== Work task ==
Write out, precisely and in full, each line of the material.

===== Supplied material =====

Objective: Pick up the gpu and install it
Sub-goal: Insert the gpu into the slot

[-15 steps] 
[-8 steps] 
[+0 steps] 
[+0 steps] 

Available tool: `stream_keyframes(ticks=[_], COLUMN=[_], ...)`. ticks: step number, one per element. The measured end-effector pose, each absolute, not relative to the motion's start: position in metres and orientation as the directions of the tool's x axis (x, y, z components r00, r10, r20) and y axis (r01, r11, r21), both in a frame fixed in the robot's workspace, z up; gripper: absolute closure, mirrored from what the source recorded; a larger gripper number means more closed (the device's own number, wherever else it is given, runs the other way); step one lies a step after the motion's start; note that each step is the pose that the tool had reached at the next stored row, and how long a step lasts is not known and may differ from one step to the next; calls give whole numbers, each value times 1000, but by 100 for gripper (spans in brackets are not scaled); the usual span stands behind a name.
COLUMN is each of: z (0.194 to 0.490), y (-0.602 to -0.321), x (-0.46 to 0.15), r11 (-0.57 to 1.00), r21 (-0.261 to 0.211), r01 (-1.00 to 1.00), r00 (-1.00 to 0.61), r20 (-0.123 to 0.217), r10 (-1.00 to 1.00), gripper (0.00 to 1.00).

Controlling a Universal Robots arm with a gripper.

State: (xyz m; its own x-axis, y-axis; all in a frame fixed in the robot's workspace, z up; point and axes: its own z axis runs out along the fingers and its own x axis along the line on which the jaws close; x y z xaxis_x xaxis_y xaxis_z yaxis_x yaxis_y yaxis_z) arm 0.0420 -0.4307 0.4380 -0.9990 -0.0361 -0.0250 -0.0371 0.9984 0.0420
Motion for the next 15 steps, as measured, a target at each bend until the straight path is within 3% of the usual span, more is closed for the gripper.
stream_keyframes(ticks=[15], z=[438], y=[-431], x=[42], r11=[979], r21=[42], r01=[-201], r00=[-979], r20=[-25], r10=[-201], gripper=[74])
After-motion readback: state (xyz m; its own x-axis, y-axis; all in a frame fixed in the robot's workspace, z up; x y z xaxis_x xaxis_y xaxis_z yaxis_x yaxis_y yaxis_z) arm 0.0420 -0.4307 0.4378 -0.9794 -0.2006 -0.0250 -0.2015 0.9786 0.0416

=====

== Output below ==
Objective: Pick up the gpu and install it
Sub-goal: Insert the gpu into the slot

[-15 steps] 
[-8 steps] 
[+0 steps] 
[+0 steps] 

Available tool: `stream_keyframes(ticks=[_], COLUMN=[_], ...)`. ticks: step number, one per element. The measured end-effector pose, each absolute, not relative to the motion's start: position in metres and orientation as the directions of the tool's x axis (x, y, z components r00, r10, r20) and y axis (r01, r11, r21), both in a frame fixed in the robot's workspace, z up; gripper: absolute closure, mirrored from what the source recorded; a larger gripper number means more closed (the device's own number, wherever else it is given, runs the other way); step one lies a step after the motion's start; note that each step is the pose that the tool had reached at the next stored row, and how long a step lasts is not known and may differ from one step to the next; calls give whole numbers, each value times 1000, but by 100 for gripper (spans in brackets are not scaled); the usual span stands behind a name.
COLUMN is each of: z (0.194 to 0.490), y (-0.602 to -0.321), x (-0.46 to 0.15), r11 (-0.57 to 1.00), r21 (-0.261 to 0.211), r01 (-1.00 to 1.00), r00 (-1.00 to 0.61), r20 (-0.123 to 0.217), r10 (-1.00 to 1.00), gripper (0.00 to 1.00).

Controlling a Universal Robots arm with a gripper.

State: (xyz m; its own x-axis, y-axis; all in a frame fixed in the robot's workspace, z up; point and axes: its own z axis runs out along the fingers and its own x axis along the line on which the jaws close; x y z xaxis_x xaxis_y xaxis_z yaxis_x yaxis_y yaxis_z) arm 0.0420 -0.4307 0.4380 -0.9990 -0.0361 -0.0250 -0.0371 0.9984 0.0420
Motion for the next 15 steps, as measured, a target at each bend until the straight path is within 3% of the usual span, more is closed for the gripper.
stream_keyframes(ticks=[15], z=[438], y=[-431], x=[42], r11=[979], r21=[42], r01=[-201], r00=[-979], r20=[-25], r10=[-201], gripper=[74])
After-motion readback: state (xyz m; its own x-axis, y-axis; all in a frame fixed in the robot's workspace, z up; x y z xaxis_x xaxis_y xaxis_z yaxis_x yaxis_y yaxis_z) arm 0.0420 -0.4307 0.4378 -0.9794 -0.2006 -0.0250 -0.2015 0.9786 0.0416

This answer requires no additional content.